Oggi però l'interrogativo è se sia possibile considerare questi principi basilari tanto per la visione biblioteconomica quanto per la pratica bibliotecaria. A questa domanda in realtà si può rispondere che i cataloghi sono tuttora centrali per le nostre strutture, anche se è evidente che la biblioteca non vive esclusivamente dei documenti da essa posseduti che, in quanto tali, devono essere "mediati" dai tradizionali strumenti catalografici per poter essere fruiti dagli utenti. Oggi infatti siamo di fronte a un panorama informativo vasto e diversificato, costituito da una quantità di risorse sia locali che remote, sia cartacee che digitali, sia di elevato livello scientifico che di modesto rilievo informativo: ed è ben noto che la biblioteca fa riferimento a una pluralità di fonti - dalle banche dati alle risorse di Internet, dai periodici elettronici agli open archives, dai quotidiani online alle chat-lines, ai newsgroup, ai blog - sempre meno ortodosse e sempre più allotrie, estranee, spurie, ma che allo stesso tempo risultano essenziali per la soddisfazione delle nuove e più sofisticate esigenze degli utenti.

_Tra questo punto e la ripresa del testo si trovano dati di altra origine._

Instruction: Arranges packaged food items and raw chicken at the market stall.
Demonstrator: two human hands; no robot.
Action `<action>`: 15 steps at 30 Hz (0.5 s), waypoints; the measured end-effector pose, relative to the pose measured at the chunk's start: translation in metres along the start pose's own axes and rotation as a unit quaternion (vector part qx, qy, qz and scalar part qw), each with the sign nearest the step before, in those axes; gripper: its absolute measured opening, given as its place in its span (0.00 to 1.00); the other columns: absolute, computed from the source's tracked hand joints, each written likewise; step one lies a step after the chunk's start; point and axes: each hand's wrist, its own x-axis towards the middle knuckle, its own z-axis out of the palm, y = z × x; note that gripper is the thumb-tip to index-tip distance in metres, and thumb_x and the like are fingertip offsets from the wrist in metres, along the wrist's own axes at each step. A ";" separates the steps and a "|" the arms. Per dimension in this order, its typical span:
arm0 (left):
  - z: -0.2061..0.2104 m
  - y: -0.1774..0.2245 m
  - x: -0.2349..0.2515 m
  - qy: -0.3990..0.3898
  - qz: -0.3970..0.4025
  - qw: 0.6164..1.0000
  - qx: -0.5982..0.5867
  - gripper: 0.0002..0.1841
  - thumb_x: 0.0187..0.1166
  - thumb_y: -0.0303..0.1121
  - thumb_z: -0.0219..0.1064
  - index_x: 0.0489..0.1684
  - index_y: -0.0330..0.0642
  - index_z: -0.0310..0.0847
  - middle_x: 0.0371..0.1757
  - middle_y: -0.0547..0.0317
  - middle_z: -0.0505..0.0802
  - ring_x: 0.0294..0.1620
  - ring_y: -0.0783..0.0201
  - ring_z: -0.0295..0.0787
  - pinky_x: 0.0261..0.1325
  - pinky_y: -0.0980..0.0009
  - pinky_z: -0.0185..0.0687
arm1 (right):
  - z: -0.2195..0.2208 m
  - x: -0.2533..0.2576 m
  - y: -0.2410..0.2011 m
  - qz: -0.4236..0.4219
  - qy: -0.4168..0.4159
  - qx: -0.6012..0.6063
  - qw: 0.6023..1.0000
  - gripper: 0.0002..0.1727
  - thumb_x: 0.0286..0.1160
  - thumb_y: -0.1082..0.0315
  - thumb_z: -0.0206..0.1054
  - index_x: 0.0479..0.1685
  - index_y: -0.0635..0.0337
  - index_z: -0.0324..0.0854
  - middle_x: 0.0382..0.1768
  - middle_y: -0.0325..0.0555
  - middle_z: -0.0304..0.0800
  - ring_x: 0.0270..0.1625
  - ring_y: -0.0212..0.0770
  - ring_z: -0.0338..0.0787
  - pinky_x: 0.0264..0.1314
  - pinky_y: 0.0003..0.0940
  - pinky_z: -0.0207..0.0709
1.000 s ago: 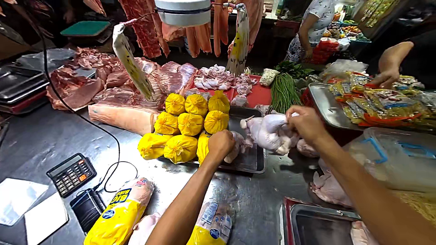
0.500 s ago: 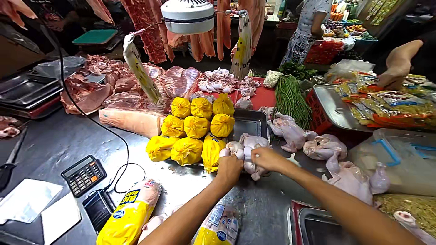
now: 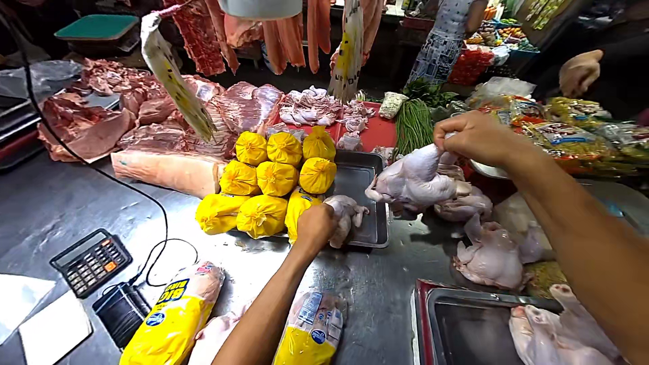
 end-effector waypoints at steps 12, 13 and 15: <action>0.020 0.032 0.000 -0.056 0.180 0.944 0.271 0.09 0.80 0.22 0.57 0.43 0.28 0.83 0.46 0.33 0.91 0.51 0.32 0.90 0.43 0.37 0.82 | 0.215 -0.022 0.022 0.161 -0.097 0.020 0.982 0.12 0.74 0.63 0.58 0.35 0.59 0.85 0.41 0.53 0.90 0.52 0.54 0.88 0.50 0.63 0.75; 0.022 0.030 0.001 -0.069 0.193 0.934 0.292 0.08 0.80 0.20 0.56 0.44 0.28 0.82 0.46 0.33 0.90 0.51 0.32 0.90 0.43 0.38 0.82 | 0.214 -0.023 0.022 0.159 -0.115 0.010 0.981 0.13 0.75 0.62 0.58 0.36 0.59 0.85 0.42 0.53 0.90 0.53 0.54 0.88 0.50 0.63 0.74; 0.026 0.027 0.003 -0.079 0.212 0.924 0.310 0.09 0.80 0.20 0.56 0.44 0.27 0.82 0.46 0.32 0.90 0.51 0.32 0.89 0.44 0.37 0.82 | 0.211 -0.025 0.015 0.142 -0.152 -0.039 0.977 0.15 0.79 0.62 0.56 0.43 0.60 0.87 0.48 0.57 0.91 0.58 0.59 0.89 0.55 0.68 0.75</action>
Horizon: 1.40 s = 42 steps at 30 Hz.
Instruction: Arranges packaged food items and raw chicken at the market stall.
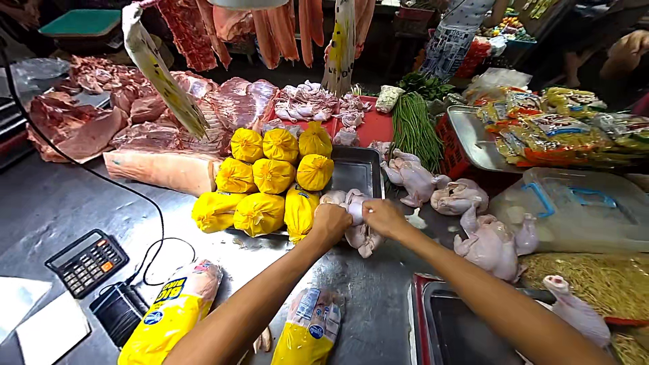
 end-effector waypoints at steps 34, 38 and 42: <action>-0.023 -0.071 0.070 0.112 -0.077 0.990 0.023 0.16 0.82 0.41 0.65 0.49 0.37 0.92 0.74 0.43 0.84 0.87 0.36 0.63 0.79 0.21 0.49 | -0.068 0.020 0.020 -0.096 -0.129 0.132 0.978 0.32 0.88 0.55 0.61 0.88 0.57 0.64 0.65 0.66 0.85 0.61 0.60 0.89 0.65 0.61 0.80; -0.014 -0.066 0.060 0.077 -0.129 0.989 -0.009 0.37 0.79 0.66 0.61 0.64 0.38 0.87 0.87 0.41 0.73 0.95 0.37 0.46 0.81 0.18 0.37 | -0.076 0.100 0.075 0.101 0.037 0.261 0.959 0.31 0.87 0.60 0.63 0.87 0.58 0.63 0.70 0.69 0.80 0.60 0.66 0.88 0.54 0.63 0.85; -0.013 -0.070 0.060 0.089 -0.127 0.988 -0.017 0.39 0.73 0.69 0.65 0.59 0.38 0.88 0.84 0.43 0.76 0.94 0.38 0.48 0.79 0.20 0.45 | -0.056 0.187 0.115 0.164 0.193 0.315 0.915 0.41 0.76 0.66 0.70 0.90 0.57 0.55 0.76 0.74 0.71 0.62 0.73 0.87 0.52 0.70 0.86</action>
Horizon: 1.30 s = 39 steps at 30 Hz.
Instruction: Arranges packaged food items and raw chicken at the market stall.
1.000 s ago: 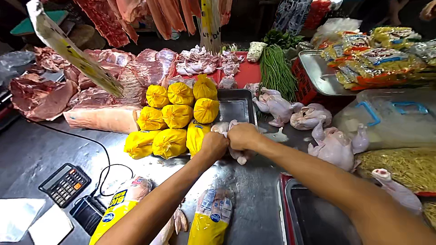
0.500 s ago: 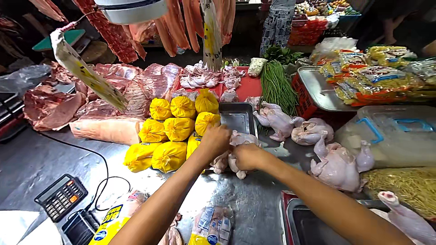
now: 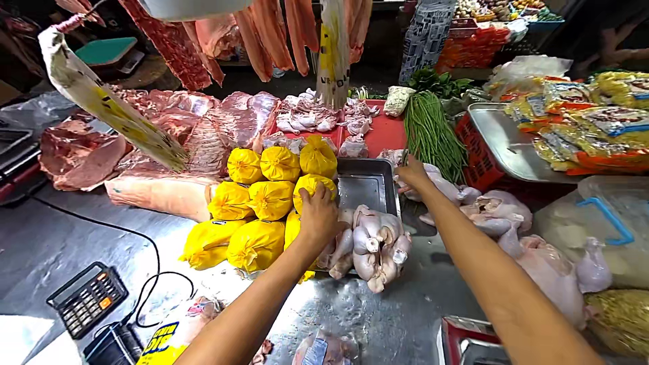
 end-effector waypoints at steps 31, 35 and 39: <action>0.010 -0.025 -0.009 0.053 0.035 0.994 -0.086 0.38 0.75 0.64 0.65 0.64 0.34 0.83 0.86 0.39 0.73 0.94 0.37 0.49 0.78 0.23 0.53 | -0.168 -0.058 -0.066 0.055 -0.065 -0.002 0.996 0.27 0.93 0.40 0.41 0.35 0.49 0.73 0.16 0.29 0.68 0.12 0.26 0.65 0.12 0.22 0.62; 0.015 -0.024 -0.009 0.072 0.041 0.990 -0.111 0.35 0.75 0.60 0.68 0.64 0.33 0.83 0.83 0.38 0.76 0.93 0.37 0.52 0.78 0.24 0.54 | -0.142 -0.098 -0.150 -0.031 -0.147 -0.186 0.971 0.27 0.94 0.44 0.44 0.34 0.54 0.75 0.17 0.33 0.70 0.14 0.28 0.69 0.15 0.23 0.64; 0.016 -0.032 -0.009 0.116 0.044 0.983 -0.139 0.19 0.80 0.40 0.65 0.60 0.34 0.84 0.77 0.41 0.82 0.90 0.38 0.61 0.74 0.25 0.60 | -0.076 -0.113 -0.195 -0.164 -0.238 -0.344 0.893 0.29 0.91 0.45 0.54 0.35 0.61 0.87 0.22 0.44 0.81 0.21 0.36 0.77 0.27 0.36 0.72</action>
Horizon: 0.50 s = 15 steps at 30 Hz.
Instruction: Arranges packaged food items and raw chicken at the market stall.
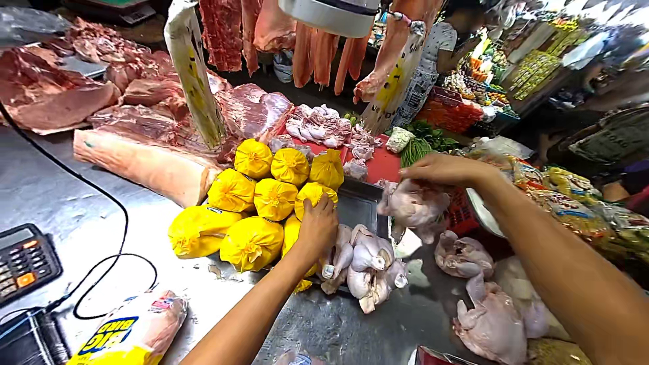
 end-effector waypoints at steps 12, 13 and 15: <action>-0.069 0.033 0.089 0.061 0.101 0.972 -0.202 0.12 0.85 0.31 0.62 0.52 0.38 0.91 0.53 0.47 0.94 0.58 0.50 0.91 0.66 0.46 0.84 | 0.180 0.074 -0.033 -0.141 -0.054 -0.126 0.980 0.23 0.75 0.50 0.67 0.42 0.67 0.88 0.49 0.65 0.91 0.58 0.66 0.88 0.54 0.76 0.74; -0.065 0.044 0.113 0.005 0.144 0.971 -0.192 0.13 0.87 0.32 0.61 0.54 0.37 0.90 0.54 0.45 0.94 0.60 0.49 0.90 0.69 0.46 0.81 | 0.181 0.071 -0.033 -0.136 -0.058 -0.128 0.981 0.23 0.76 0.51 0.66 0.40 0.67 0.87 0.49 0.64 0.91 0.57 0.66 0.88 0.53 0.75 0.74; -0.038 0.064 0.158 -0.103 0.198 0.967 -0.125 0.15 0.87 0.38 0.63 0.55 0.39 0.91 0.54 0.43 0.94 0.61 0.45 0.90 0.70 0.40 0.78 | 0.179 0.060 -0.029 -0.138 -0.052 -0.121 0.982 0.23 0.78 0.51 0.64 0.48 0.66 0.87 0.55 0.63 0.90 0.62 0.65 0.88 0.57 0.73 0.75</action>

Appare dunque singolare che tale situazione abbia condotto a ciò che Patrick Bazin definisce la "bibliotecarizzazione del mondo" [2], ossia all'estensione davvero universale di criteri squisitamente bibliotecari (la ricerca formale e semantica, la ripartizione sistematica), i quali non soltano sono diventati patrimonio comune della rete, ma sono presenti in tutti gli strumenti in formato digitali (banche dati, cd-rom, dvd...). E alla luce di ciò, ancor più singolare può apparire la perdita di centralità del principio cardine della biblioteconomia, e cioè la mediazione catalografica; e tuttavia, a ben guardare, ci accorgiamo che essa di fatto è affiancata da nuove forme di mediazione: quella latamente "informativa", imposta dalla quantità di risorse che occorre esplorare per ottenere le notizie di nostro interesse, e soprattutto quella "umana", in quanto al giorno d'oggi sono sempre più necessarie figure in grado non solo di recuperare le informazioni più pertinenti, ma di comunicarle in maniera adeguata agli utenti.
E' dunque la funzione del reference che, ormai da tempo, ha conquistato il centro della scena bibliotecaria: in essa infatti confluiscono sia le competenze tipiche della tradizionale mediazione catalografico-bibliotecaria, sia quelle riferite al nuovo ed eterogeneo panorama informativo, a cui si aggiungono le abilità legate ad una efficace comunicazione verso un pubblico sempre più esigente ed attento.
Se questo è il quadro, ci sembra allora evidente che convegno tenutosi a Modena nel dicembre del 2004 - e di cui l'attuale numero di Bibliotime presenta la quasi totalità degli interventi - costituisca una risposta quanto mai significativa, i temi in questione essendo affrontati da una pluralità di punti di vista che non solo dimostrano la vivacità dell'attuale dibattito professionale, ma attestano l'importanza di una dimensione (bibliotecaria e biblioteconomica insieme) la cui carica propulsiva è ancora lontana dall'esaurirsi.
Michele Santoro
[1] Alfredo Serrai, Guida alla biblioteconomia. Edizione aggiornata a cura di Maria Cochetti, Firenze, Sansoni, 1997, p. 11-12 (ed. or. 1981).
[2] Patrick Bazin, Biblioteche e metalettura: dall'"ordine del libro" allo "spazio delle conoscenze", Convegno "Le teche della lettura. Leggere in biblioteca al tempo della rete", Milano 17-18 marzo 2005, in corso di pubblicazione.